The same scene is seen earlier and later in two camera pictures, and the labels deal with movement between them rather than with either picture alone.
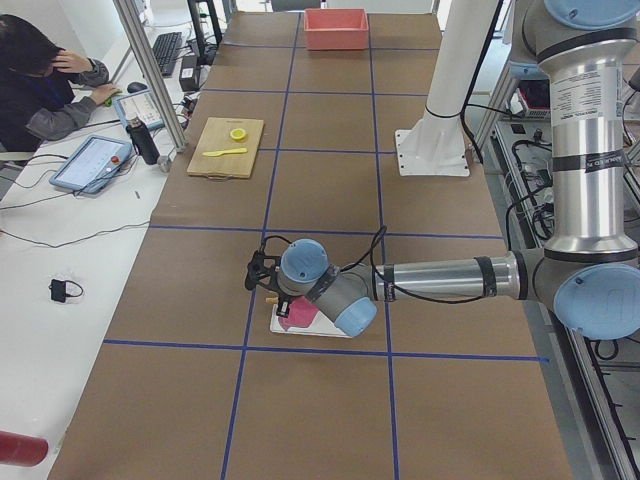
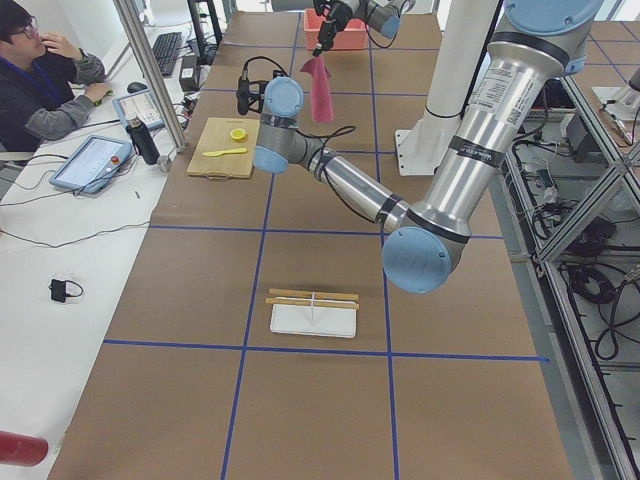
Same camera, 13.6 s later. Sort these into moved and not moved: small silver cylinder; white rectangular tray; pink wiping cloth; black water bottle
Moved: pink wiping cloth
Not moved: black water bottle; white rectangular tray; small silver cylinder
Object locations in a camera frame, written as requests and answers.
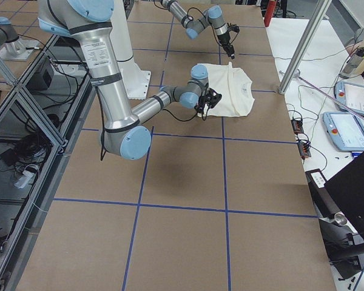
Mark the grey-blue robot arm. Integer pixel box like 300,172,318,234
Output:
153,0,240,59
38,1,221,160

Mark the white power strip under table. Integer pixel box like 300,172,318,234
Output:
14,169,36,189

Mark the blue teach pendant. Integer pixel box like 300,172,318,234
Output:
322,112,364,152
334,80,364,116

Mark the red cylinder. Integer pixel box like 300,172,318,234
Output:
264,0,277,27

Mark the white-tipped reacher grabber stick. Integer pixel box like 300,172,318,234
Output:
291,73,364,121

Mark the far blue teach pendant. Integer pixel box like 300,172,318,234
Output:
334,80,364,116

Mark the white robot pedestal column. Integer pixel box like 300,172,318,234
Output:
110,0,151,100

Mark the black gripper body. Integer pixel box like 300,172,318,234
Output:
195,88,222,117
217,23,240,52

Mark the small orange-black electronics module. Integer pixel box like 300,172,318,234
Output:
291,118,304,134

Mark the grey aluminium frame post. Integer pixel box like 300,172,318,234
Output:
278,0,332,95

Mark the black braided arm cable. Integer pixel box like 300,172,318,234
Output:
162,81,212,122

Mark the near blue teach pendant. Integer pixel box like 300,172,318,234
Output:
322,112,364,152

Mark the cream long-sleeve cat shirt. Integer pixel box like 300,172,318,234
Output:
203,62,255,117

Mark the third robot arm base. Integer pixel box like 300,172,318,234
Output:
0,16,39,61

--

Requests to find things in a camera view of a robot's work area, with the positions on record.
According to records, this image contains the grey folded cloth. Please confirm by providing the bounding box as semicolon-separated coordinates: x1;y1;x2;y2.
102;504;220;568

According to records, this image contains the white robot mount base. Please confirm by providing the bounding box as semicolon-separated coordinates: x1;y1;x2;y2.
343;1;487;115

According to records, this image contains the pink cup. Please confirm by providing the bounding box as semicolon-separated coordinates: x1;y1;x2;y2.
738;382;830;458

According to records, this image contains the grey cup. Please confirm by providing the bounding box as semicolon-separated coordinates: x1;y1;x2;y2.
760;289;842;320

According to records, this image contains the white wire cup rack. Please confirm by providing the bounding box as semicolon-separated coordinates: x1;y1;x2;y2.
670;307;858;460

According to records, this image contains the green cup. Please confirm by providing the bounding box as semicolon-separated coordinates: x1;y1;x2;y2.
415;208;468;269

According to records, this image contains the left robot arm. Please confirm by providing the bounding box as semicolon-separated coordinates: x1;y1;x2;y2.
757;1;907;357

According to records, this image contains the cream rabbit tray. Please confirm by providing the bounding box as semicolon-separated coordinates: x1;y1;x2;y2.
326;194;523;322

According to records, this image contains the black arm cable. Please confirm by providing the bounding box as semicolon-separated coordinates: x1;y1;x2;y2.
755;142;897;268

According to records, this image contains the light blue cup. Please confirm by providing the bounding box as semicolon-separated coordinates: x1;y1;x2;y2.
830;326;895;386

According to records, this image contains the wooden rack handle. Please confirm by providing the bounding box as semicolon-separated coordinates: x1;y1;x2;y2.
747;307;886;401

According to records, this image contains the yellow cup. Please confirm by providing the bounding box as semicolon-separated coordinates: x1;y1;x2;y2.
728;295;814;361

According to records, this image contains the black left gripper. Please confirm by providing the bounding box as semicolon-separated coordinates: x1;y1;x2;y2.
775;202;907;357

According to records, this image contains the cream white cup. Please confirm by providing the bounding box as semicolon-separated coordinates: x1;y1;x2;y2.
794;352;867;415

...

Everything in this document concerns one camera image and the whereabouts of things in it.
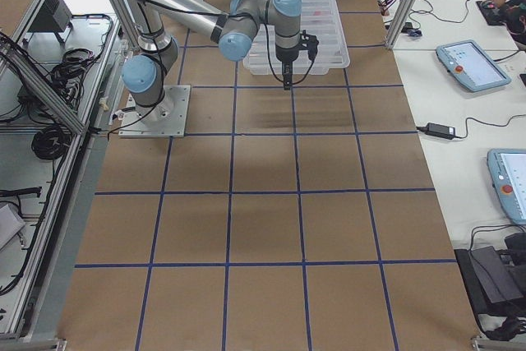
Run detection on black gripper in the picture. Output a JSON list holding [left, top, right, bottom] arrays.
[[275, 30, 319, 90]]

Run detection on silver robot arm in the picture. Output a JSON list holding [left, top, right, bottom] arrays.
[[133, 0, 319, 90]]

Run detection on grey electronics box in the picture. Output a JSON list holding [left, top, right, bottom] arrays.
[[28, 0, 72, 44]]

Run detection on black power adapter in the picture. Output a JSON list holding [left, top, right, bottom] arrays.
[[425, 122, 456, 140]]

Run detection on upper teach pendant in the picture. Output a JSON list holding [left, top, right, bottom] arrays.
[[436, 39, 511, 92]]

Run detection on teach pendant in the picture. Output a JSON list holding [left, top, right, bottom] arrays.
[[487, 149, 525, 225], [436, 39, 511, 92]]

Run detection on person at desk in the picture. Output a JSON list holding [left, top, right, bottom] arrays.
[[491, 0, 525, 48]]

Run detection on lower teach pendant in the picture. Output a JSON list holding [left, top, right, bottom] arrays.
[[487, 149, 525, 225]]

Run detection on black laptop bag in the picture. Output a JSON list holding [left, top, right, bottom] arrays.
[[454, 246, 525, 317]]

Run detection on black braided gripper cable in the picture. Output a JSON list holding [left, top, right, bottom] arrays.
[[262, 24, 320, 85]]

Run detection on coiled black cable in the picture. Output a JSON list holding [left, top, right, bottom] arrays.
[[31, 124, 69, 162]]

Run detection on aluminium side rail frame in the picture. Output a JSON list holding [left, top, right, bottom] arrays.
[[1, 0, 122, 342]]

## Problem requirements:
The exercise is to copy out every line above that has the word "things" in it.

## Completed task:
Requests to find things in a camera view of a robot's work area, with the positions on record.
Everything in this document concerns one camera image and the whereabouts of things in it.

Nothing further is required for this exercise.